StarRocks brings open source OLAP database to the cloud
The open source online analytical transaction processing DBaaS startup takes a different approach to accelerate queries as it moves to the cloud.
Open source online analytical processing database vendor StarRocks on Thursday launched a beta version of its database-as-a-service cloud offering.
StarRocks got its start in 2020 as a fork of the open source Apache Doris database, which is optimized for OLAP workloads.
To date, StarRocks has been available as an open source technology that organizations can run and manage on their own. With the StarRocks Cloud service, the startup joins the growing move toward open source DBaaS platforms during the past two years.
The StarRocks database differs from other OLAP databases in that it doesn't require organizations to transform data from the star schema format for database tables to what are commonly referred to as denormalized tables in order to optimize analytics queries.
To meet performance requirements for OLAP, databases typically need to denormalize tables. The problem is that denormalization makes data bulkier, pipelines more complex, and tables slower to update, said Kevin Petrie, an analyst at Eckerson Group.
Kevin PetrieAnalyst, Eckerson Group
"Enterprises struggle to support real-time business intelligence use cases such as reporting and dashboards," Petrie said. "StarRocks aims to speed up queries without denormalizing tables. The hope and opportunity is to meet OLAP performance requirements in a simpler, cleaner way."
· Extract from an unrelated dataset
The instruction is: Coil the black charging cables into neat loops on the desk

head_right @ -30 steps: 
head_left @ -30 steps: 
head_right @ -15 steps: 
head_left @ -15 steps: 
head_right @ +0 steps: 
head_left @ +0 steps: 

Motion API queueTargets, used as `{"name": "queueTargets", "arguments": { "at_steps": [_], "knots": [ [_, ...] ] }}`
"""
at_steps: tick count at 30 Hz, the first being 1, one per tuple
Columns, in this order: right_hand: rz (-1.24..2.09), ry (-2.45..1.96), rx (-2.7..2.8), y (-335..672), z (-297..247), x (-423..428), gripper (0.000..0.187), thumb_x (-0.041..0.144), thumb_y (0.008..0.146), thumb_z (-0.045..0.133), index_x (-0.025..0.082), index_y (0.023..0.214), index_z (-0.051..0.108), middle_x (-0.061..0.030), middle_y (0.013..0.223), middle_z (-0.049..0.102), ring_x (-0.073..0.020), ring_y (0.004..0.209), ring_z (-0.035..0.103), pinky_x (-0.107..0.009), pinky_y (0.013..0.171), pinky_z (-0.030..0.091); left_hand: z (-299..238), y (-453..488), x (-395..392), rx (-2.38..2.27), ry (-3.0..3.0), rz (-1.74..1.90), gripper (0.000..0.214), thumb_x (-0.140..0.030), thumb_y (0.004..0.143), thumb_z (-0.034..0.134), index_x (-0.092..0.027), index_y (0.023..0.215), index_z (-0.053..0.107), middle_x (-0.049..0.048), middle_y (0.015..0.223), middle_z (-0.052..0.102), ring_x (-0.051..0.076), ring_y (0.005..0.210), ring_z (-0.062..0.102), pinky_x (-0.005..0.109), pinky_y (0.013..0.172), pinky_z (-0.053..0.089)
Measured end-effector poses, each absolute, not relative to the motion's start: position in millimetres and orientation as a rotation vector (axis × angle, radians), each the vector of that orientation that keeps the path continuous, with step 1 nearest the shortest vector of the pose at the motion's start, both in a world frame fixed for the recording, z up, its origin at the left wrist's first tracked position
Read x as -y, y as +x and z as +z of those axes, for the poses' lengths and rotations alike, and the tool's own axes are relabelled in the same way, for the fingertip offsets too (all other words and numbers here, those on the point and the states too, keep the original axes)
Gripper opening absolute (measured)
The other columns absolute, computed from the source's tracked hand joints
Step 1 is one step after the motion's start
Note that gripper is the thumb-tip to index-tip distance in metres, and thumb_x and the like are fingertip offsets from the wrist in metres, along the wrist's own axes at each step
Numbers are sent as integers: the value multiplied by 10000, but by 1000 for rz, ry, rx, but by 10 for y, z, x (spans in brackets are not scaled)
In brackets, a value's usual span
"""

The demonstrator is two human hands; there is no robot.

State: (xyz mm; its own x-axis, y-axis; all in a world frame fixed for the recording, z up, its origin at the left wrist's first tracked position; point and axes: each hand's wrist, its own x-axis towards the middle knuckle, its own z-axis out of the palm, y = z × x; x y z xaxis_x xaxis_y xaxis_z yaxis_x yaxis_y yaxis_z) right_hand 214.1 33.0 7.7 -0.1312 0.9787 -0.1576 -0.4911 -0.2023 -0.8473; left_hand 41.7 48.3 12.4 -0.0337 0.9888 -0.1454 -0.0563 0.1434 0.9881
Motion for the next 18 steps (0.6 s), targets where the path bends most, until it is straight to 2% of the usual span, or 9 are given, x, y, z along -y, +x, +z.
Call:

StarRocks competes against a number of different databases, including Apache Pinot, a cloud version from vendor StarTree, and the Rockset real-time indexing database. StarRocks still needs to get its cloud service live on multiple cloud providers. The initial target is AWS, with others to follow.
How StarRocks accelerates the OLAP Database
Li Kang, vice president of strategy at StarRocks, said the vendor's database does not denormalize data and instead has developed a new query engine that accelerates analytics queries on star schema data.
A challenge with denormalization is that it makes updating and deleting data more complex. Kang said StarRocks' data query engine also addresses that problem with a real-time data access approach.
The underlying architecture of StarRocks is what is known as a massively parallel processing database, which runs multiple operations at the same time to enable scalability and high performance.
To further accelerate queries, StarRocks has also built its own cost-based optimizer (CBO) for query execution. The CBO optimizes queries based on how the data is distributed and the database tables are structured.
When it becomes generally available, the StarRocks Cloud will have two different deployment options available for users. One is as a managed service, where users deploy StackRocks into their own virtual private cloud.
The other option is sometimes referred to as the serverless DBaaS approach. In this mode, StarRocks is a service that an organization subscribes to, with all the infrastructure resources managed by StarRocks in the cloud.